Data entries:
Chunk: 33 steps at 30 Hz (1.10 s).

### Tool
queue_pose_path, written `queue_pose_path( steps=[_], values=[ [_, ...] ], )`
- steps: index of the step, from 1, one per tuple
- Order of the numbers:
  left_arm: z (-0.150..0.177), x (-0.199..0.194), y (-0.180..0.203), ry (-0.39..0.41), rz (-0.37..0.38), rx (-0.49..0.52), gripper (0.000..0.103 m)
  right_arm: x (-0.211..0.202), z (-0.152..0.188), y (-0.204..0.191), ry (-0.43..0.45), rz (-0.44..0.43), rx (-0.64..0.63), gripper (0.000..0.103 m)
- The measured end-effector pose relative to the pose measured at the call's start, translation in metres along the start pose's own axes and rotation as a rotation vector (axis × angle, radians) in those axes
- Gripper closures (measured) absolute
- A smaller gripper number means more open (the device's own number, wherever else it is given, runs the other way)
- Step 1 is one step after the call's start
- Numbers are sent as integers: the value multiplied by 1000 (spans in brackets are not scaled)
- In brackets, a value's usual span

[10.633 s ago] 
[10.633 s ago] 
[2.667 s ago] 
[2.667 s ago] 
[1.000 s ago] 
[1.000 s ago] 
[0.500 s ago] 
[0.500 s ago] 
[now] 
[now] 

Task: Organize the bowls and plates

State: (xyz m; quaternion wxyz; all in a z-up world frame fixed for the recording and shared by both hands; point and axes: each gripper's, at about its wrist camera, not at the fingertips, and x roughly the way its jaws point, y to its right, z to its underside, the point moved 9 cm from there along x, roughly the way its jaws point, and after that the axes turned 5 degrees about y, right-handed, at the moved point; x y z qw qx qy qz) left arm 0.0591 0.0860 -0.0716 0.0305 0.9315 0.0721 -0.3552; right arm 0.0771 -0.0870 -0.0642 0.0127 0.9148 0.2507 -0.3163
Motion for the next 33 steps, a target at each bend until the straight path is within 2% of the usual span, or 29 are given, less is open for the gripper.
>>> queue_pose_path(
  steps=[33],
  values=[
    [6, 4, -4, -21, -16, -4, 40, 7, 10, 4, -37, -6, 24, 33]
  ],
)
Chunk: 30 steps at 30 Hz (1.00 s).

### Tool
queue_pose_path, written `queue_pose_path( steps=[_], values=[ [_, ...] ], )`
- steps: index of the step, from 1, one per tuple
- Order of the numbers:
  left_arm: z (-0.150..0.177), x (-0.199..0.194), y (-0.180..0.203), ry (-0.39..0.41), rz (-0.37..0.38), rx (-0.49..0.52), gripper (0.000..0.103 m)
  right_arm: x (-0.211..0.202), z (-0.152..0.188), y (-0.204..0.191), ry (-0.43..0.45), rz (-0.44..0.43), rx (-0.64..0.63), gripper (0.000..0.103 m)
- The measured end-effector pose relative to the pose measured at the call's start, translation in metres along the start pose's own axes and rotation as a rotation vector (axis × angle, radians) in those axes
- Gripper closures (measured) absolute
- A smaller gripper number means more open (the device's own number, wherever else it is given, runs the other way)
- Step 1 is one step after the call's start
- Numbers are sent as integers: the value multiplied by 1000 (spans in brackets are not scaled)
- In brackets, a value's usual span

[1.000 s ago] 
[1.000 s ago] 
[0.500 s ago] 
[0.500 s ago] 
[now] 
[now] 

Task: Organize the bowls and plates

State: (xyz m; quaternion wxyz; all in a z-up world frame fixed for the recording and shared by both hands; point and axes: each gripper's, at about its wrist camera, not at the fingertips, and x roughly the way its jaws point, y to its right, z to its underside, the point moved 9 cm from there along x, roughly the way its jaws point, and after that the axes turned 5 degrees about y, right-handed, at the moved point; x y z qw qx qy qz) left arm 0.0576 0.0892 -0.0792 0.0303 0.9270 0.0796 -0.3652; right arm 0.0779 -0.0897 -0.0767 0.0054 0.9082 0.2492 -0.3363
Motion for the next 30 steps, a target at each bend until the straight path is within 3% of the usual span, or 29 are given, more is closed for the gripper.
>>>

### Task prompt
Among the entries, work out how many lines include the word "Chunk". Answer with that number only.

### Your response
2